Data/Artifact-Level Checks

  • Required files exist
  • Final file count is consistent with language splitting results
  • Training manifest is consistent with training file count
  • Train/val has no overlap
  • Smoke test belongs to train
  • Final dataset has no exact duplicates
  • Reports and metrics files are consistent

14.4 The Engineering Significance of the Validation Loop

This layer of checks is critically important. It means the project is not "roughly correct at a glance," but has established a closed loop among code, artifacts, evaluation, and reports.

15. Main Limitations and Risks

Any minimally reproducible project is not a final form. The value of Mini-C4 lies in explaining the methodology, but it also has very clear limitations.

15.1 Low Retention Rate

The final retention rate is only 17.37%. This indicates that raw web page noise is indeed very heavy and that the current quality gate is relatively strict.

This is not necessarily a bad thing, but it means that if the goal shifts toward "maximizing scale," rules and models must be further optimized to avoid removing too much potentially valuable data.

15.2 Low Chinese Retention Rate

Only 24 Chinese records were finally retained, exposing the problem of insufficient Chinese quality scoring capability. This cannot be completely resolved simply by adjusting thresholds, and more likely requires:

  • Data quality rules better adapted to Chinese web pages
  • Language models or scoring models better suited to Chinese
  • More fine-grained analysis of Chinese web page samples

15.3 Limited Deduplication Scalability

Current deduplication still primarily uses in-memory indexing. When the number of shards increases, the first problems encountered will be:

  • Memory pressure
  • Increasing runtime
  • Difficulty managing global indices

Therefore, the current solution is more suitable for minimal experiments and small-to-medium scale data processing, rather than being directly transposed to ultra-large-scale production environments.
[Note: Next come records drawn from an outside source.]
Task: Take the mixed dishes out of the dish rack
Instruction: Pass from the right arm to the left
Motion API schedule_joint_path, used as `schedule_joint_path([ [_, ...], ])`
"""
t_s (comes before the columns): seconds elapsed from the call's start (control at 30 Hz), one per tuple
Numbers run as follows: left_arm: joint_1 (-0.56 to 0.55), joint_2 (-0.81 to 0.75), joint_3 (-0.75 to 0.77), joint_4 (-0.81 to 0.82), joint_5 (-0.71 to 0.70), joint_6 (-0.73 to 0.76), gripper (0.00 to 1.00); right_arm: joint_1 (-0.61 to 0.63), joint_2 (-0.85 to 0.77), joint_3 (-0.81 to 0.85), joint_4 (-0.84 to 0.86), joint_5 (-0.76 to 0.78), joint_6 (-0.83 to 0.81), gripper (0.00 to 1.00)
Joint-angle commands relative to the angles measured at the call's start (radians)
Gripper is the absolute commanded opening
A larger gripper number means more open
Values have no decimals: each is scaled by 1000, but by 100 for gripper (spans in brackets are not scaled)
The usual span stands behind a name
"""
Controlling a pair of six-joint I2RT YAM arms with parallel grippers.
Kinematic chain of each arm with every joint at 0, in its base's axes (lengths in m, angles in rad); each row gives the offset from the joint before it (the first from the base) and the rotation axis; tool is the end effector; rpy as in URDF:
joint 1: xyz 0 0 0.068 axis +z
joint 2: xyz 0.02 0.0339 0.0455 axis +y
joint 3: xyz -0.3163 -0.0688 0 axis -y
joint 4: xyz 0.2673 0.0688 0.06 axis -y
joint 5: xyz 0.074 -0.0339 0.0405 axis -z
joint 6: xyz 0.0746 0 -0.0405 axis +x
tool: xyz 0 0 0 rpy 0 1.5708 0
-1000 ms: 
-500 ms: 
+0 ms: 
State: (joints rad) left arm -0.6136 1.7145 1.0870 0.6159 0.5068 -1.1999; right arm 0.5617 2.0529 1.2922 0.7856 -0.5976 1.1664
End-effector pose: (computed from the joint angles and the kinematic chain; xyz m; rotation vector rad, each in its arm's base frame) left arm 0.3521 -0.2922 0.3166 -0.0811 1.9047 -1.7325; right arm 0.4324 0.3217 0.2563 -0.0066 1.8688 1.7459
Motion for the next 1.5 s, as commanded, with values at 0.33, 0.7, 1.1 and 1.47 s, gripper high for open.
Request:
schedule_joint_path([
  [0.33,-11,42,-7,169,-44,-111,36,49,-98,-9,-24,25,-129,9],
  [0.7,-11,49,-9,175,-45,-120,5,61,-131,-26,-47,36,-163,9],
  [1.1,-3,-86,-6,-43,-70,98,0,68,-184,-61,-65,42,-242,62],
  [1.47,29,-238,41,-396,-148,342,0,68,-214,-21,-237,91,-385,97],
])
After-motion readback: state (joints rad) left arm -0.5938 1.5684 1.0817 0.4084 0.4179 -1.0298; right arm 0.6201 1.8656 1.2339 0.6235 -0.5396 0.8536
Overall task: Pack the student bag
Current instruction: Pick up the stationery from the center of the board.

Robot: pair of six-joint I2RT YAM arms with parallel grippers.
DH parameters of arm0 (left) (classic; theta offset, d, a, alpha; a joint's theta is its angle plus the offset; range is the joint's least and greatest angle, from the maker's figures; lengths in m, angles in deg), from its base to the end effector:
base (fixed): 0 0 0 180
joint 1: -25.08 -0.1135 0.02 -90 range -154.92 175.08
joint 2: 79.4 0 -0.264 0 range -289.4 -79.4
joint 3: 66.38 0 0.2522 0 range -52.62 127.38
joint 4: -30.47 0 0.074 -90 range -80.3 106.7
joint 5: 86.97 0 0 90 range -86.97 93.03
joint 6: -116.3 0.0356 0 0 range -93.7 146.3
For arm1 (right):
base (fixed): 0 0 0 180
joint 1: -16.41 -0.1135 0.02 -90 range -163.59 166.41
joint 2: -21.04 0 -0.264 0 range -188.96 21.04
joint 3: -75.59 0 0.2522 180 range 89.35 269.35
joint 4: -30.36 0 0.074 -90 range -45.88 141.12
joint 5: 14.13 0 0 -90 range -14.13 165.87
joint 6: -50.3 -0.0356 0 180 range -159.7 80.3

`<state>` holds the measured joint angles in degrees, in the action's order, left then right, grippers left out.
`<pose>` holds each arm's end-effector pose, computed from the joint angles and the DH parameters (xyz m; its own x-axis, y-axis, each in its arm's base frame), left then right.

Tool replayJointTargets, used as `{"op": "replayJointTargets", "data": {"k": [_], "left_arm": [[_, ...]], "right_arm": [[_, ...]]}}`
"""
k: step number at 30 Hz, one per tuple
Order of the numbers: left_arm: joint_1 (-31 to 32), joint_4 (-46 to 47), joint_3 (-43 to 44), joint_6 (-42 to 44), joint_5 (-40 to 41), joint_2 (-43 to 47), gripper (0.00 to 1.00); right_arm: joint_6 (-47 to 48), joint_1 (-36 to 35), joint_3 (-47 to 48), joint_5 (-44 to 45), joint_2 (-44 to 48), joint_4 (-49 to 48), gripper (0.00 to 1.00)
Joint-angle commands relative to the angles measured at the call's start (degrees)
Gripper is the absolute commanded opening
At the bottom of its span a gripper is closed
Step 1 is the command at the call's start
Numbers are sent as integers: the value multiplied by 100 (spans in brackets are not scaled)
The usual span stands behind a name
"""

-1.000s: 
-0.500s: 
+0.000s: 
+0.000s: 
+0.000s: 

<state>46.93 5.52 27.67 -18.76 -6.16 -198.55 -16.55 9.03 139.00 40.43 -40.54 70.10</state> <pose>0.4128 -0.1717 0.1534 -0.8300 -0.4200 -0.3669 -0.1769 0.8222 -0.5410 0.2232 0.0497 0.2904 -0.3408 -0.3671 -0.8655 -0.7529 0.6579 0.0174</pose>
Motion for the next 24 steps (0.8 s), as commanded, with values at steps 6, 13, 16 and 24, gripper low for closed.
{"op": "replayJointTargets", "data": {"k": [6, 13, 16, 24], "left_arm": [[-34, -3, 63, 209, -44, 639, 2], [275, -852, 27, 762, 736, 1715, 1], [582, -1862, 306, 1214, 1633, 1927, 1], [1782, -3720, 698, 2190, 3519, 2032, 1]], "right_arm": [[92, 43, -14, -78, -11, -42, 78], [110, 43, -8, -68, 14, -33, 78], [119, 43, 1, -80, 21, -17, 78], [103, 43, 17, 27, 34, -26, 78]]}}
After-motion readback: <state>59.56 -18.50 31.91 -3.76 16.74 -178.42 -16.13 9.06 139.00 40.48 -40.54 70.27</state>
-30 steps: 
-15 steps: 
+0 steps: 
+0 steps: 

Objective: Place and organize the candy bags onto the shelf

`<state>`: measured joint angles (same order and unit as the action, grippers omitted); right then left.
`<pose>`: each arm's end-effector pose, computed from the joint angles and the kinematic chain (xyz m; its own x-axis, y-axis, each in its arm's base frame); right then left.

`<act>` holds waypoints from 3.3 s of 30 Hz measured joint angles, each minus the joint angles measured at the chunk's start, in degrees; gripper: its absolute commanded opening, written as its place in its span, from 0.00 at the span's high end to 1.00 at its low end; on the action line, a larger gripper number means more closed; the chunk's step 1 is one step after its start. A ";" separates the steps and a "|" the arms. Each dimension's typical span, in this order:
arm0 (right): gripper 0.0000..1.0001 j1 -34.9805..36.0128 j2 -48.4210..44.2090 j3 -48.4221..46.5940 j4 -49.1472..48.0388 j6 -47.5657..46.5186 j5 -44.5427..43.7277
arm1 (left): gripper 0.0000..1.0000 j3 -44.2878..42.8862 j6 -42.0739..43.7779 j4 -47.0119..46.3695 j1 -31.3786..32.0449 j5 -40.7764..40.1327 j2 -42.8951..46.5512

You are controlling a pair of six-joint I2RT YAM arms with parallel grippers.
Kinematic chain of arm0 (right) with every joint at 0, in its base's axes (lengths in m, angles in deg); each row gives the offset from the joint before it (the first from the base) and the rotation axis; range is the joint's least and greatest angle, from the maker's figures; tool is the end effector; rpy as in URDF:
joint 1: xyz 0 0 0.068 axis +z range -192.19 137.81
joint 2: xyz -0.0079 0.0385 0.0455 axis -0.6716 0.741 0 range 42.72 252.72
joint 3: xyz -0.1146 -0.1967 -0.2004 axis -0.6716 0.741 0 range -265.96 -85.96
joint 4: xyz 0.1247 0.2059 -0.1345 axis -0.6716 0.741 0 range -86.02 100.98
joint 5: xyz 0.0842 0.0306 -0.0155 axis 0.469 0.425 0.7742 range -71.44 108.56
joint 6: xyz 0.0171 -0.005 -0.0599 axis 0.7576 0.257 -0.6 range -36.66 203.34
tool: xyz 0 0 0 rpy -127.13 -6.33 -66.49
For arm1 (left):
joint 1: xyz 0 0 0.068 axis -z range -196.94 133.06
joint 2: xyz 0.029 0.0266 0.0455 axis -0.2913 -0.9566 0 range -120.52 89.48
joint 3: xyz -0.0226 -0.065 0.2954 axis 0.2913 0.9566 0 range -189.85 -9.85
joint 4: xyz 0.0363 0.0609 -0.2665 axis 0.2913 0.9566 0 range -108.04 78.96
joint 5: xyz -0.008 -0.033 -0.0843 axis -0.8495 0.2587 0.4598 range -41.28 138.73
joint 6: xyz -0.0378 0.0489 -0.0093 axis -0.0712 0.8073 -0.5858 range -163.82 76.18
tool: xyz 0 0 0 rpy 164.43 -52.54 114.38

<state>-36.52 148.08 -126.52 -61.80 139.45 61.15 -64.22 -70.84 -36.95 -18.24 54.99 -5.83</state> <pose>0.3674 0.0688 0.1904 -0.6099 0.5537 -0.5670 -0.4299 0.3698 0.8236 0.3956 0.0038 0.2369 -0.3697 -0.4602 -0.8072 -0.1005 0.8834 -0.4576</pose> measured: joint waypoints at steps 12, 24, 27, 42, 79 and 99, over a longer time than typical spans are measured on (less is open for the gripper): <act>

16. Future Extension Directions

16.1 Deduplication Backend Upgrade

Upgrade the current in-memory LSH index to external storage, such as:

  • Redis
  • Cassandra
  • Other distributed KV/index systems

This can support deduplication needs across more shards.

16.2 Chinese Quality Model Upgrade

Introduce more stable quality modeling approaches for Chinese web data, such as:

  • More suitable Chinese language models
  • Chinese web page quality feature engineering
  • Lightweight quality classifiers

16.3 Pre-Extraction Domain Filtering

Performing domain-level allowlist/blocklist filtering before HTML parsing can significantly reduce subsequent unnecessary computation. This is a critical step from "text-side cleaning" toward "crawl entry control."

16.4 Observability Enhancement

Add for each stage:

  • Timing logs
  • Throughput statistics
  • Sample spot-check dashboards
  • Threshold hit statistics

This way, when tuning parameters, developers know not only "results changed" but also "why they changed."


17. Engineering Practice Summary: The Methodological Value of Mini-C4

Figure P01-11 illustrates the corresponding workflow or structure.

Figure P01-11: Mini-C4 Engineering Methodology Summary Figure P01-11: Mini-C4 Engineering Methodology Summary.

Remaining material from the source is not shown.